** Record set follows **

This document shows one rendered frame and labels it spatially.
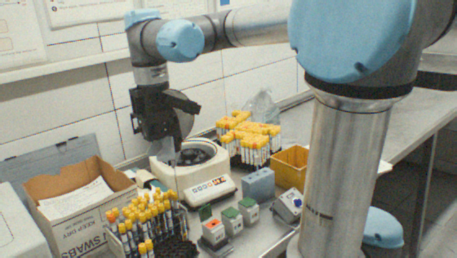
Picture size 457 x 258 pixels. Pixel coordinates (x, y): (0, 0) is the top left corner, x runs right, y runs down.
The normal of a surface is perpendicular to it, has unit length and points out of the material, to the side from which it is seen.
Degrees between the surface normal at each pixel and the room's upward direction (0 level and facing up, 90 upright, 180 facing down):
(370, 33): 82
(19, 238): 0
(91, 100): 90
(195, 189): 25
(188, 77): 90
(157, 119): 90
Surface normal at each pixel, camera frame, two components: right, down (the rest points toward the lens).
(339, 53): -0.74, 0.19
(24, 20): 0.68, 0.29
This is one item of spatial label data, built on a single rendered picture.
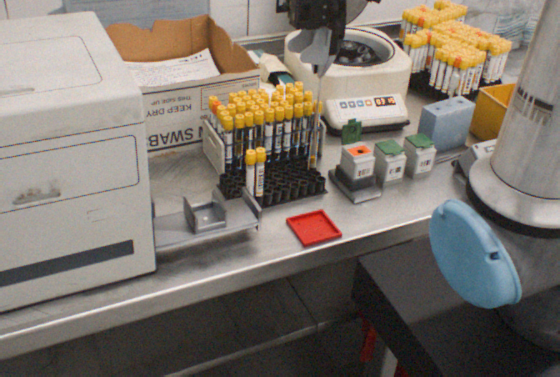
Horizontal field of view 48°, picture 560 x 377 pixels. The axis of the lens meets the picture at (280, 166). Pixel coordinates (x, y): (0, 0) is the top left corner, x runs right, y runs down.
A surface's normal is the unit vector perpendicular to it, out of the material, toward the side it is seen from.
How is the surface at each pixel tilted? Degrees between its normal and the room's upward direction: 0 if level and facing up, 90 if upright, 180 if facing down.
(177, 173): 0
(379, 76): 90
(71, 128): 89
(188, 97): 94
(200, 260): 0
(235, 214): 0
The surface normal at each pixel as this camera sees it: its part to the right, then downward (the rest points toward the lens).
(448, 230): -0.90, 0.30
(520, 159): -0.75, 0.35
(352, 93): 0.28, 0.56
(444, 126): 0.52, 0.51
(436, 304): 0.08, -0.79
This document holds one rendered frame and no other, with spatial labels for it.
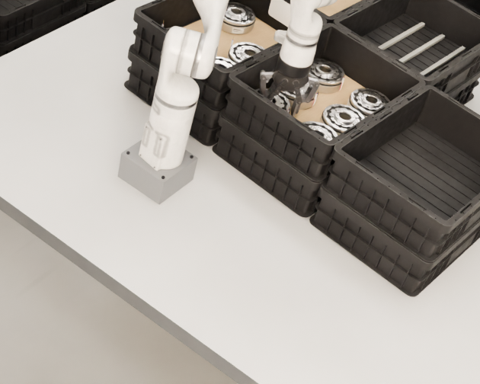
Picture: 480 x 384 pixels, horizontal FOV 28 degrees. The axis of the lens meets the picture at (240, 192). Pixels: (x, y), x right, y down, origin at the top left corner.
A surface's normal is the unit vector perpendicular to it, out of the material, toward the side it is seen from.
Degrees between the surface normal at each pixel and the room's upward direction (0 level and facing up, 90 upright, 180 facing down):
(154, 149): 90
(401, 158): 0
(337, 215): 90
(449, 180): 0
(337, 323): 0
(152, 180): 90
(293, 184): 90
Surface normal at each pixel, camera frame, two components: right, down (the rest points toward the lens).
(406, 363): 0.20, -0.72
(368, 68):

** End of Record set **

__Problem requirements__: Please copy each line of the entries in which the word "points" shows up.

__The completed task__:
The normal of a surface is perpendicular to it, has unit length and points out of the material, to the side from which it is seen.
Surface normal at each pixel, camera frame, two components: right, down (the rest points toward the lens).
The surface normal at each pixel as this camera sees it: its part to the right, then downward (the rest points toward the lens).
Surface normal at each pixel, camera frame, two components: right, down (the rest points toward the lens).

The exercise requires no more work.